德軍吃力地把炮彈抬進炮膛,又花了半天弄順瞄準鏡,期間一發英國小炮彈正落在一門大炮輪胎前麵,鑽入沙子裏爆炸,把輪胎從炮架上炸飛了,一直守候在不遠處的卡明斯基揚起脖子喊道:“損一賠二,你們應該賠兩門75炮,或3門37炮。”
一個俄國炮兵軍官騎著摩托車趕過來,同時打來旗語,德軍通訊兵報告說,俄軍炮兵軍官前來指導,讓德軍先不要開炮。

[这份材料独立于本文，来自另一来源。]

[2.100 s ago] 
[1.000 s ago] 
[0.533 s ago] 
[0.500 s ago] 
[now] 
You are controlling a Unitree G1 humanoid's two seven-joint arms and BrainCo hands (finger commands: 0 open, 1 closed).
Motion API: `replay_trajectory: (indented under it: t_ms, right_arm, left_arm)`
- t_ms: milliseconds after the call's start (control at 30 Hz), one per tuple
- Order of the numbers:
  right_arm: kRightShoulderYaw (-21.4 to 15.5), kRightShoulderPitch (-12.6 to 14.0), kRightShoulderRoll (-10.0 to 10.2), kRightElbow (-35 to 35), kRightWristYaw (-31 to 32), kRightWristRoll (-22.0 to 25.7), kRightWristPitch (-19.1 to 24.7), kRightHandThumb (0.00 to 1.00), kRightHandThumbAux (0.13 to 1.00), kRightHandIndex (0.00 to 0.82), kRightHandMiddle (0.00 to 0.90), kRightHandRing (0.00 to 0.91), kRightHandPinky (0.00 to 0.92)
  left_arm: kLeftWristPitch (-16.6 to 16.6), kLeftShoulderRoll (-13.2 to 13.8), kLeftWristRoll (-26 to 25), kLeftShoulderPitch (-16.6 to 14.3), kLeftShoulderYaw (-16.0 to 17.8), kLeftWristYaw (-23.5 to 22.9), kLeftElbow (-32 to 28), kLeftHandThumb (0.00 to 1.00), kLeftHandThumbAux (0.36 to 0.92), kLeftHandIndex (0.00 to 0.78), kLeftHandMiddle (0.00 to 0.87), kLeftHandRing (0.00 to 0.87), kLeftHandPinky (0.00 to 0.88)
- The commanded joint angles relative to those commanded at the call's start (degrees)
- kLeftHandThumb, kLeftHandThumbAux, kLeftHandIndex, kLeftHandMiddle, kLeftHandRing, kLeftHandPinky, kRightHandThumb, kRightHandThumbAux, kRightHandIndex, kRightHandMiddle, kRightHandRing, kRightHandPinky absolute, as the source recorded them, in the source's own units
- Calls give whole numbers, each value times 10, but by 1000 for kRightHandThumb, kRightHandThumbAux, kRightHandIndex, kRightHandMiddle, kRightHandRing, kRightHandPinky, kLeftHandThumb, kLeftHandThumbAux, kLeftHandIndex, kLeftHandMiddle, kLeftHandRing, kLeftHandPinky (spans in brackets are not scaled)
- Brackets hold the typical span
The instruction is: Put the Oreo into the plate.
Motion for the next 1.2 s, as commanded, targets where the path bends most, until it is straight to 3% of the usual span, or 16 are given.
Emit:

德軍炮兵連長氣咻咻地喊道:“豈有此理,德意誌軍隊還要受野蠻的俄國人指導,我要馬上開炮。”安德裏正要阻止,晚了,他手裏的紅旗一揮,在一陣此起彼伏的巨響中,炮彈出膛了。
安德裏沮喪地看到炮彈全部打在軍艦前麵,就連外行都能看出射擊的失敗:剛才俄國人的炮彈在軍艦前麵炸起了一道水幕,而此時的炮彈彈著點很亂,東一處西一處,這邊水柱剛升起,那邊的早已跌落。
要命的是這些使慣了小炮的二百五炮兵全然沒想到中口徑炮的巨大威力,一些人的耳朵被震得血來,還有一個倒黴蛋躲避不及,被炮閂衝斷了大腿。有一門炮太冤了,完全毀在自己手裏:裝填手習慣了小炮彈,當別人把重25公斤的炮彈扔給他時,他猝不及防,炮彈從他手中滑落,落地爆炸。
俄國炮兵軍官老遠就跳下摩托車向這邊跑來,氣急敗壞地罵道:“誰讓你們開炮的?如果你們是我的手下,我統統把你們送到懲罰營去。”他習慣地舉起手,在半空中停了一下,無力地垂下來了。
德軍炮兵連長大口大口地喘氣,腦子裏一片空白。俄軍炮兵少校命令剩下的三門炮散開,從摩托車上取下炮兵鏡,一邊調整旋紐,一邊觀察,一邊發布射擊儲元,然後頭離開炮兵鏡:“注意啦,預備——放!”
炮彈飛向軍艦,在軍艦附近湧起三個水柱,德軍連長啞然失笑:不過爾爾,隻不過炸起的水柱緊湊點而已。俄軍炮兵再一次重複剛才的動作,修正了數字,這次炮彈像長了眼睛一樣,水麵上隻出現兩個水柱,第三個水柱變成了火光在甲板上閃現。
“發射,發射。”在俄軍官指揮下,麻子營長的炮也發飆了,十多發炮彈騰空而起,把軍艦掩沒在炮火中,騰起的水柱和硝煙籠罩了軍艦,足足射擊了五分鍾後,俄軍炮兵軍官吹起口哨,大炮停止射擊,煙霧散盡,德軍炮兵們歡呼起來:那艘英國驅逐艦拖著濃煙向東蹣跚而去。